→ Problem to solve: Extract the final stretch of the data: the line that contains "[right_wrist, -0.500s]" and every line after it, unaltered, and no other lines.

→ Data segment:
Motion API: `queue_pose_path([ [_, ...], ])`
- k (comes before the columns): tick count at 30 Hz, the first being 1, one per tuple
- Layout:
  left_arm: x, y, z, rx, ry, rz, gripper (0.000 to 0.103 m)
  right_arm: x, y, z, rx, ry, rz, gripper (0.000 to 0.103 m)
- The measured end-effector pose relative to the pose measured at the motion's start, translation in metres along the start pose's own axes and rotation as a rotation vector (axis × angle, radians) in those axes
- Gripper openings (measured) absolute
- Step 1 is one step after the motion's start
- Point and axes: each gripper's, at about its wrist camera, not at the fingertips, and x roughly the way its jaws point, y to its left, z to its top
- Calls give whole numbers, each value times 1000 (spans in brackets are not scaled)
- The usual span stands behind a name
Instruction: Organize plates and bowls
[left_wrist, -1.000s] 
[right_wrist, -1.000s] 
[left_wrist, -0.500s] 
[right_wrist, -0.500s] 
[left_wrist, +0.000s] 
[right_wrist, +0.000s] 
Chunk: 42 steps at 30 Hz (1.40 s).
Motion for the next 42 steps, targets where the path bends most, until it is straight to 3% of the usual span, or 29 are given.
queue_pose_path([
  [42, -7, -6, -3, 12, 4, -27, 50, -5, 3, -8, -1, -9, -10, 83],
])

→ Exercise answer:
[right_wrist, -0.500s] 
[left_wrist, +0.000s] 
[right_wrist, +0.000s] 
Chunk: 42 steps at 30 Hz (1.40 s).
Motion for the next 42 steps, targets where the path bends most, until it is straight to 3% of the usual span, or 29 are given.
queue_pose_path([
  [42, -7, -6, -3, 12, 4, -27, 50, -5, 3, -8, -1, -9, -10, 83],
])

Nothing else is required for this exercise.